(SUPPLIED ENTRIES)

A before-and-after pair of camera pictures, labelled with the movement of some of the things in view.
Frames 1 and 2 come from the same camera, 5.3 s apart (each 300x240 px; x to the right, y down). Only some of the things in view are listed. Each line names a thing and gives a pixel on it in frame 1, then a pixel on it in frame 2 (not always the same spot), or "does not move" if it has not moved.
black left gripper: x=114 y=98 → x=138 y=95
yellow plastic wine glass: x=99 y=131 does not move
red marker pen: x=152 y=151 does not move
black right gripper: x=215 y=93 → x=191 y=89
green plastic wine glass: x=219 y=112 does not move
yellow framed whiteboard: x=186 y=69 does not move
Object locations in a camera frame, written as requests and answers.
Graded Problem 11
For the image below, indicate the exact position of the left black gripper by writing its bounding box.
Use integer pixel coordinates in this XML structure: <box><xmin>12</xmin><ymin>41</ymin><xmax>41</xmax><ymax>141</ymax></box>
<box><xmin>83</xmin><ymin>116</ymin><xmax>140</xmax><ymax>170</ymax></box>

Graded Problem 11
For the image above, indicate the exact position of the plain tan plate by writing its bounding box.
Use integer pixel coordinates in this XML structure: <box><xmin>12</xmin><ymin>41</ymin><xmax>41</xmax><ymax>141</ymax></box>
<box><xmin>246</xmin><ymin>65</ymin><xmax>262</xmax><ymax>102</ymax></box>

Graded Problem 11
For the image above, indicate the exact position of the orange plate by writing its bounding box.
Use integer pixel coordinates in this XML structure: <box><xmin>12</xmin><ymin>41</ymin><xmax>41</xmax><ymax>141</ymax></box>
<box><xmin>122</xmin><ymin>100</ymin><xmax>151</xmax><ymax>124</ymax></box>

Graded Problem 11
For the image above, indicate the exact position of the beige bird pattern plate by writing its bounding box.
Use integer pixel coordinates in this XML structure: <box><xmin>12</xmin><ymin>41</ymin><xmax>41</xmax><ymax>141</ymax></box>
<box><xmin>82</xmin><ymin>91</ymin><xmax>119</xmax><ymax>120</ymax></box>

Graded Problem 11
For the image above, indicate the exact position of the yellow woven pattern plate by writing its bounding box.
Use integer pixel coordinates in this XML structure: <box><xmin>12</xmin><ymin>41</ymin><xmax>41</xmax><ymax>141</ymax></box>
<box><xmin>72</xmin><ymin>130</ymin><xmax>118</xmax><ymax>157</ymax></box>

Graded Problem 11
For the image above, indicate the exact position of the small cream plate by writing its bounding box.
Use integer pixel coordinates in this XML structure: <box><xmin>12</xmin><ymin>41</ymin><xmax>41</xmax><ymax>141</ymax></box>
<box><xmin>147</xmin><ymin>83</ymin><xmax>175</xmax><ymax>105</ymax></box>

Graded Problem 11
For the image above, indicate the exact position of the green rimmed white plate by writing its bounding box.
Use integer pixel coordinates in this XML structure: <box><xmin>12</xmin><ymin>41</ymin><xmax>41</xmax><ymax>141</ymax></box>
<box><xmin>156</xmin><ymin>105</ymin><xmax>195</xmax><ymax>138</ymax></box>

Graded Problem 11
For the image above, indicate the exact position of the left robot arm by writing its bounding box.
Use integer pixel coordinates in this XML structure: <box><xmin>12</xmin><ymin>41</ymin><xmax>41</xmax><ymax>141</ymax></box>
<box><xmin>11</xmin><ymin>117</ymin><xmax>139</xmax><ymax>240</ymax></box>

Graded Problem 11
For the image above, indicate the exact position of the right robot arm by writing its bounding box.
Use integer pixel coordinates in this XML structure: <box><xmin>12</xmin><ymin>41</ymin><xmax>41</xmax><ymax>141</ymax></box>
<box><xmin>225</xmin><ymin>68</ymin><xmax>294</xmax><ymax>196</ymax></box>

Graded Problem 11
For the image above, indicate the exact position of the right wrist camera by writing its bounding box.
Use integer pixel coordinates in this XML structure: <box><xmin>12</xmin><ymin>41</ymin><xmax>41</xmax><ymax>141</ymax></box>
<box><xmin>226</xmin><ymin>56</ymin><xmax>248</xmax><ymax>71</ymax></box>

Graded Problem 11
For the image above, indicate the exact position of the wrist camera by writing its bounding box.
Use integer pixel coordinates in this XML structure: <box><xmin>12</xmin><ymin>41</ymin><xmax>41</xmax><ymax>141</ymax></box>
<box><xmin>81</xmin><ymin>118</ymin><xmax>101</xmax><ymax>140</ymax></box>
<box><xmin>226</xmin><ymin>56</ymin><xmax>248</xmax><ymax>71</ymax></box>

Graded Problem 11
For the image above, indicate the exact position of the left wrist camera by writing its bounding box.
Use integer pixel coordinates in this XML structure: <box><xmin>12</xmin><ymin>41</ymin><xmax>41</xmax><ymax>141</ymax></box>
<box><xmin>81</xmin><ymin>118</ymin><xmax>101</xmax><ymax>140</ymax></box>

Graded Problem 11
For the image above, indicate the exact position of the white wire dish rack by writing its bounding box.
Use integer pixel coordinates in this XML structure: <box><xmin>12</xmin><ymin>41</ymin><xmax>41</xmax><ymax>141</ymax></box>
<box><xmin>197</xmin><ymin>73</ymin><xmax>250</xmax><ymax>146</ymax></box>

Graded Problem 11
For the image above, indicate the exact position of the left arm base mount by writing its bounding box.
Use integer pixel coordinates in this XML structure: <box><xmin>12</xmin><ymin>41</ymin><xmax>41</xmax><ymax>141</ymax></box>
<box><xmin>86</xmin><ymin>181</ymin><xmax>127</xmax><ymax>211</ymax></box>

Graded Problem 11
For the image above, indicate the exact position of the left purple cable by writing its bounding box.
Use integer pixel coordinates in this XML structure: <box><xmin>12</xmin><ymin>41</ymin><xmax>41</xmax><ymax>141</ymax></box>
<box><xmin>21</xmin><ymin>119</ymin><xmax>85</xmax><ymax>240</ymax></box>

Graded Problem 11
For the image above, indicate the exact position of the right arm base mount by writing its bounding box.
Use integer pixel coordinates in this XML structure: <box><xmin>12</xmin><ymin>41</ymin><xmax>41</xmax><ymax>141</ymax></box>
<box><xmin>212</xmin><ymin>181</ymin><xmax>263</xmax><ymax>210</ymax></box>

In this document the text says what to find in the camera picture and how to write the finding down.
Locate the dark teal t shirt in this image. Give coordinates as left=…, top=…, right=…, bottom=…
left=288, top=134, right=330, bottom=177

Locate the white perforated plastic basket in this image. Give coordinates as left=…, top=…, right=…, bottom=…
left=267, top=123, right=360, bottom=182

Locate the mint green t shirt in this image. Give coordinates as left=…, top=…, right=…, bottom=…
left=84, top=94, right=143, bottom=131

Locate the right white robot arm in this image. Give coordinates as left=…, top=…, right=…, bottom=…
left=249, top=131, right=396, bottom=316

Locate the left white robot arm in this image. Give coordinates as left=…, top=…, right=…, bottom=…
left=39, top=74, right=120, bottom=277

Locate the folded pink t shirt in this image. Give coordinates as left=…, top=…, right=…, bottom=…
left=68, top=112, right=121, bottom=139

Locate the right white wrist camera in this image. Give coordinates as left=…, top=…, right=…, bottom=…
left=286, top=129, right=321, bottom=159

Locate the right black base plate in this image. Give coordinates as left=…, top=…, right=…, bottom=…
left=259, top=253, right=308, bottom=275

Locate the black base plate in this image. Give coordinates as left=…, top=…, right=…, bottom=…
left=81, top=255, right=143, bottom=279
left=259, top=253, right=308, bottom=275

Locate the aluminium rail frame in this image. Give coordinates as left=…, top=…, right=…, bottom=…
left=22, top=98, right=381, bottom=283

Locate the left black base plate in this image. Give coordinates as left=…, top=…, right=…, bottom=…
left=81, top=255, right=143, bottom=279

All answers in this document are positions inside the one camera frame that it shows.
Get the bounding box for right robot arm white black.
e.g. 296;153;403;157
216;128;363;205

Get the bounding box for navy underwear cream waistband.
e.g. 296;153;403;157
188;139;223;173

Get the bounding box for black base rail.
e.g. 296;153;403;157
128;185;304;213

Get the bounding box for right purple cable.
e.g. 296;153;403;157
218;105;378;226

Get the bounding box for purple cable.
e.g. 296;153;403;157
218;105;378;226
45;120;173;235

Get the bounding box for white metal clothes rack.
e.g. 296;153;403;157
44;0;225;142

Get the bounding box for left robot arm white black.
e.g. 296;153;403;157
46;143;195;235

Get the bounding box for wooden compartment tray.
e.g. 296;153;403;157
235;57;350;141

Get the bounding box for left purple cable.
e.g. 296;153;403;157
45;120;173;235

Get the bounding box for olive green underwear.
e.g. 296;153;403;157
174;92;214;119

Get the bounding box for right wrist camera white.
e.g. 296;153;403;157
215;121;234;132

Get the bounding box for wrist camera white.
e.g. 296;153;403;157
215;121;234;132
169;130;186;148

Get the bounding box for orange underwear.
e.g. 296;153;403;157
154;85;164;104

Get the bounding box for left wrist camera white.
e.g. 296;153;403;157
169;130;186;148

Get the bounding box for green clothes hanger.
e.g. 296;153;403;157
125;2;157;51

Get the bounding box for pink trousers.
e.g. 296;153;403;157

(EXERCISE DETAILS) Anywhere the listing shows the word "cable", copy the full line.

(EXERCISE OUTPUT)
For the image above, indicate the exact position of the left purple cable by writing its bounding box.
Get the bounding box for right purple cable.
Get the bounding box for purple cable.
Get the bounding box for left purple cable.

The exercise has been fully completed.